Il y avait deux idées apparemment incompatibles sur le rôle des femmes dans la société victorienne: les « Nouvelles femmes » qui réclamaient une plus grande participation à la vie publique semblaient en contradiction avec l’idéal traditionnel de la féminité, « l’Ange de la Maison », qui limitait le rôle des femmes dans la société aux questions concernant le ménage. Malgré le caractère restrictif des conceptions traditionnelles de la féminité, toutes les femmes n’ont pas accueilli les philosophies des « Nouvelles femmes », certaines voyant la poursuite de causes politiques comme vulgaire, et préférant plutôt ouvrir d’autres voies pour que les femmes cherchent leur propre agence. Certaines femmes écrivains se refont elles-mêmes comme des esthètes, trouvant que cela offrait plus de flexibilité que l’une ou l’autre des autres options. Peut-être Elizabeth Robins Pennell a-t-elle résumé cela lorsqu’elle a écrit: « Pourquoi réclamer le suffrage, pourquoi travailler pour la rédemption de l’homme brutal, pourquoi porter, avec une publicité bruyante, des rubans blancs ou bleus, alors que trois fois par jour il y a une œuvre d’art, facilement à sa portée, à créer? »Guider des écrivaines comme Pennell était une croyance selon laquelle les femmes ne devraient pas abandonner leur rôle traditionnel dans la cuisine, que la société devrait considérer, non pas comme une simple frivolité, mais comme une poursuite intrinsèquement précieuse digne de respect.

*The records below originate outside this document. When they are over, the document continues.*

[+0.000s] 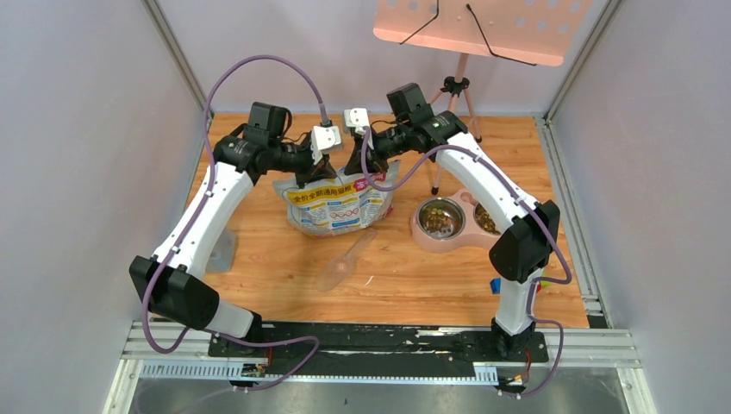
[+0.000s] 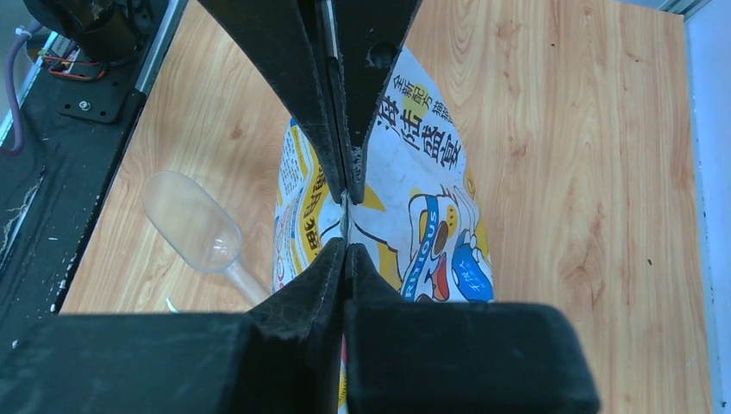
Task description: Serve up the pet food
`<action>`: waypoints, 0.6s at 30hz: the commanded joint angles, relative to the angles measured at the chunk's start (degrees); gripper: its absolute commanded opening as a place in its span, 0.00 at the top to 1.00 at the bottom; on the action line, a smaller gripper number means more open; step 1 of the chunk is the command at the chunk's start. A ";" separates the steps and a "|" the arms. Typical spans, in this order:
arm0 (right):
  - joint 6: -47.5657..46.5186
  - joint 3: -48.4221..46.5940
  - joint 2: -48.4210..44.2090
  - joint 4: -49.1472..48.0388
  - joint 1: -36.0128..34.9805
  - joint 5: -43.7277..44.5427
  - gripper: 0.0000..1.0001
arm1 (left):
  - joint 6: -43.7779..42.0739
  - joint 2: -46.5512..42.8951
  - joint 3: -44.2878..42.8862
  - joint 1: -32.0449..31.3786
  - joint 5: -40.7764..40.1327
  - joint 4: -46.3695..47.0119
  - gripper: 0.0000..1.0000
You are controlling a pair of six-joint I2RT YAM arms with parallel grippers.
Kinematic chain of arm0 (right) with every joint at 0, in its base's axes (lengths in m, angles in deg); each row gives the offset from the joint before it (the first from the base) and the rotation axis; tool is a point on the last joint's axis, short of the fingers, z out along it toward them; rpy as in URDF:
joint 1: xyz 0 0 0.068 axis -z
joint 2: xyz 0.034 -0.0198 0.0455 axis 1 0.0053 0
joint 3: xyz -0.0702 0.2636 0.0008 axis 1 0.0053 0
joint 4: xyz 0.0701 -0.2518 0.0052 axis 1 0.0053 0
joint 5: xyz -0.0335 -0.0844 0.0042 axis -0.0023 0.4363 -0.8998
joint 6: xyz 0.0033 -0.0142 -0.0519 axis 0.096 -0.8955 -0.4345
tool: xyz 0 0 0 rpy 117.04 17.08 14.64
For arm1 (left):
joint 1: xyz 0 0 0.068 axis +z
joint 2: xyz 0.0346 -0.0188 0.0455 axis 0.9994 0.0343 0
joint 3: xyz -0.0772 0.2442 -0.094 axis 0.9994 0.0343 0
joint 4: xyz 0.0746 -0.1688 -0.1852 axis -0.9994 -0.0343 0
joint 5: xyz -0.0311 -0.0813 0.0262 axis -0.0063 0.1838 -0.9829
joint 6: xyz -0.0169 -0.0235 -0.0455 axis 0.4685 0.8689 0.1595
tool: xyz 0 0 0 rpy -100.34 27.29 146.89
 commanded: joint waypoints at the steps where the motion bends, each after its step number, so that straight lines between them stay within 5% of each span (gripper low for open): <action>1: 1.61 1.02 -1.14 -1.57 -0.48 -0.78 1.00 | 1.20 0.21 -1.95 -0.29 2.66 4.31 1.00; 4: 0.49 3.06 -2.06 -1.44 -0.48 -0.03 0.73 | 0.77 0.02 -1.95 -0.29 2.43 4.27 1.00; 6: -1.02 4.47 -2.58 -1.44 -0.47 1.12 0.71 | 0.78 -0.05 -1.95 -0.29 2.36 4.27 1.00; 8: -1.93 5.19 -2.87 -1.43 -0.38 2.17 0.75 | 0.78 -0.09 -1.95 -0.29 2.28 4.23 1.00; 11: -2.44 5.09 -2.79 -1.52 -0.18 2.15 1.00 | 0.85 -0.24 -1.68 -0.29 2.16 4.44 1.00; 15: -0.54 3.61 -1.98 -1.57 0.32 0.58 1.00 | 2.09 -0.48 -0.89 -0.29 2.36 5.47 0.99; 18: 0.62 2.77 -1.48 -1.66 0.31 -0.36 1.00 | 5.48 -1.00 0.46 -0.38 5.15 9.06 0.71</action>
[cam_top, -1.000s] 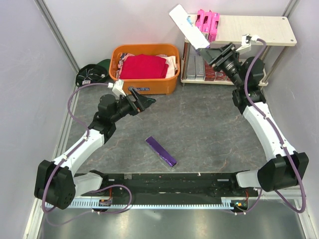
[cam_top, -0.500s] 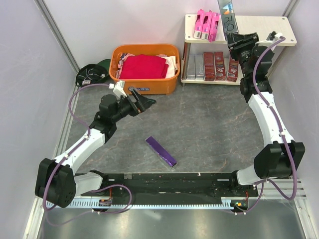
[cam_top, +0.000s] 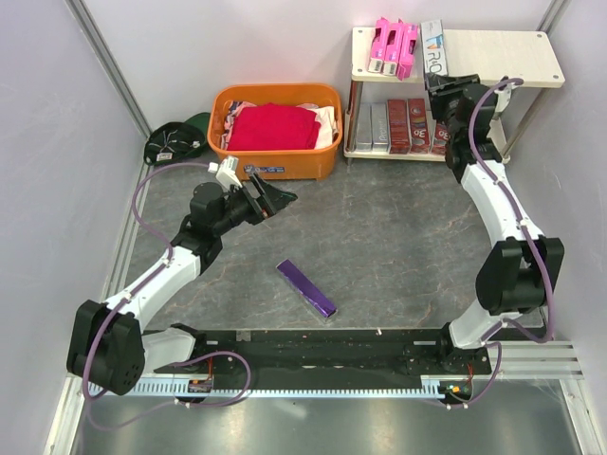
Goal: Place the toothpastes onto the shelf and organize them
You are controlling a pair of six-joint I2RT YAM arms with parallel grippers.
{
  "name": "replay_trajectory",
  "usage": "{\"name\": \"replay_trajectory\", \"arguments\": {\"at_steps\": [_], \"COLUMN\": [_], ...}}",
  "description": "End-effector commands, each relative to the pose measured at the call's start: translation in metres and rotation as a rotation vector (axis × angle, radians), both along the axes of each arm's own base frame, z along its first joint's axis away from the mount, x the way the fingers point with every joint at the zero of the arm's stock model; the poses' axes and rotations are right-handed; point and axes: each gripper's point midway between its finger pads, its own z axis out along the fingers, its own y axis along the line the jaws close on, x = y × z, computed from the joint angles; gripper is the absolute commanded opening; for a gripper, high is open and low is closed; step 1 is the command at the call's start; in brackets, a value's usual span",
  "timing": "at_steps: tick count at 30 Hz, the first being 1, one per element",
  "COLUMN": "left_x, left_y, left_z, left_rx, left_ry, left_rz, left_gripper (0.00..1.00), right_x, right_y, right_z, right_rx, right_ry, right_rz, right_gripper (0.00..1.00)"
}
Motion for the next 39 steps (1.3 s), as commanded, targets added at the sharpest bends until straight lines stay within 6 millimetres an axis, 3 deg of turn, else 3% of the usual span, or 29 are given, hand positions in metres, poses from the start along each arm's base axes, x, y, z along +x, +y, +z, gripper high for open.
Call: {"name": "replay_trajectory", "arguments": {"at_steps": [1, 13, 19, 21, 23, 26, 31, 38, 39], "left_x": [-0.002, -0.005, -0.005, -0.005, -0.006, -0.006, -0.006, -0.008, -0.009], "left_y": [0.001, 0.001, 0.002, 0.002, 0.002, 0.002, 0.002, 0.000, 0.000], "left_z": [0.009, 0.011, 0.011, 0.011, 0.010, 0.008, 0.006, 0.000, -0.001], "left_rx": [-0.013, -0.018, -0.018, -0.018, -0.017, -0.016, -0.014, 0.014, 0.026], "left_ry": [-0.043, -0.048, -0.050, -0.048, -0.047, -0.044, -0.041, -0.026, -0.029], "left_rz": [-0.003, -0.005, -0.004, -0.002, -0.005, -0.007, -0.007, -0.027, -0.035], "left_gripper": [1.00, 1.00, 1.00, 1.00, 1.00, 1.00, 1.00, 1.00, 1.00], "right_x": [0.001, 0.026, 0.036, 0.036, 0.036, 0.033, 0.022, 0.002, -0.003], "right_y": [-0.001, 0.015, 0.020, 0.028, 0.029, 0.031, 0.020, 0.022, 0.008], "right_z": [0.057, 0.032, 0.033, 0.029, 0.030, 0.029, 0.029, 0.031, 0.032], "right_rx": [0.036, 0.046, 0.044, 0.047, 0.050, 0.047, 0.048, 0.033, 0.027], "right_ry": [-0.121, -0.033, -0.034, -0.030, -0.033, -0.035, -0.042, -0.061, -0.064], "right_rz": [-0.001, 0.088, 0.114, 0.157, 0.166, 0.179, 0.154, 0.197, 0.178], "right_gripper": [0.12, 0.13, 0.17, 0.27, 0.52, 0.76, 0.98, 0.98, 0.98]}}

Pennell pose une question ironique à ses lecteurs: « Que les hommes et les femmes se souviennent qu’à table une délicieuse sympathie les rend un, et le mariage cessera d’être un échec. S’ils sont d’accord sur leurs sauces et leurs salades, qu’importe s’ils ne sont pas d’accord sur de simples questions de conduite et de finances? »Elle s’est efforcée de refonder le culte domestique de la féminité, en élevant dûment la cuisine de la corvée du travail corporel, comme une poursuite créative, digne de génie, d’admiration et de respect: « L’ambitieuse fera confiance à sa cuisine pour gagner sa réputation; le poète offrira des paroles et des pastoraux à chaque cours; le peintre présentera dans chaque plat un joli schéma de couleurs. »
Ce soin physique a pris une tournure artistique et libératrice pendant cette période où manger et cuisiner sont devenus des passe-temps à la mode. Les facteurs qui ont encouragé cette innovation étaient l’amélioration de la sécurité de la cuisine, la disponibilité des ingrédients et l’influence de l’esthétique féminine. Avec le nouveau, point de vue positif selon lequel « la cuisine était un art de haut niveau pratiqué par des génies », les femmes victoriennes de la classe moyenne et supérieure ont commencé à exprimer leur créativité culinaire pour la première fois, un peu comme les artistes masculins avaient toujours pu le faire.